*** GIVEN INFORMATION Section Begins ***
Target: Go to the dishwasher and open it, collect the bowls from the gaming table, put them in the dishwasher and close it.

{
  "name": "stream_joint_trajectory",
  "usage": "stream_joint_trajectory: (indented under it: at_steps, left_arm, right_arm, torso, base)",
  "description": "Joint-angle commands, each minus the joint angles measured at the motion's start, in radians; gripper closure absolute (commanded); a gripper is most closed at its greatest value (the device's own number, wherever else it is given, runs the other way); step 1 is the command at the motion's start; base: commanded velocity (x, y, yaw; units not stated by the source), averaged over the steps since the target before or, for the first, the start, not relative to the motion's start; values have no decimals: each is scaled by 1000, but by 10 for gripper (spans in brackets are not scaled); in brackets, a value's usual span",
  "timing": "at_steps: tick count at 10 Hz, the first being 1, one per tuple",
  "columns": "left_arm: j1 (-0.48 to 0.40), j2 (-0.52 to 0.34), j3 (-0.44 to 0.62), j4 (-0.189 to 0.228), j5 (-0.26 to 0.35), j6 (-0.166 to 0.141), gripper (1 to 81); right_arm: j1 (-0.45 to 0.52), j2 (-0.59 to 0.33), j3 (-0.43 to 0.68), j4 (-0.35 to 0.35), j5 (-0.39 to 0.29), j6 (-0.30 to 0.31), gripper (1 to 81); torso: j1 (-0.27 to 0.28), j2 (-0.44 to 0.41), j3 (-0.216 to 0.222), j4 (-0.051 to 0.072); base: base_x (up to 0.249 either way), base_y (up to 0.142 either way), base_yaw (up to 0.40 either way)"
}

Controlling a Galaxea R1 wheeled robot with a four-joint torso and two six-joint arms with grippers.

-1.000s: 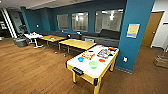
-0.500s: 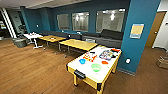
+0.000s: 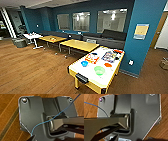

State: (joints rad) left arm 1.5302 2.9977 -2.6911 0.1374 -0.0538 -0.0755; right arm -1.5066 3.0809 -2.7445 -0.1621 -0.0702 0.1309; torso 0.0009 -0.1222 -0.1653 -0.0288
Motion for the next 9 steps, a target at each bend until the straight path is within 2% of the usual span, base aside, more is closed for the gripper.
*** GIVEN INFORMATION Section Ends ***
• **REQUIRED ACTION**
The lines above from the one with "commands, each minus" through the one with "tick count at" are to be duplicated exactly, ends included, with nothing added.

• **PROBLEM SOLUTION**
  "description": "Joint-angle commands, each minus the joint angles measured at the motion's start, in radians; gripper closure absolute (commanded); a gripper is most closed at its greatest value (the device's own number, wherever else it is given, runs the other way); step 1 is the command at the motion's start; base: commanded velocity (x, y, yaw; units not stated by the source), averaged over the steps since the target before or, for the first, the start, not relative to the motion's start; values have no decimals: each is scaled by 1000, but by 10 for gripper (spans in brackets are not scaled); in brackets, a value's usual span",
  "timing": "at_steps: tick count at 10 Hz, the first being 1, one per tuple",

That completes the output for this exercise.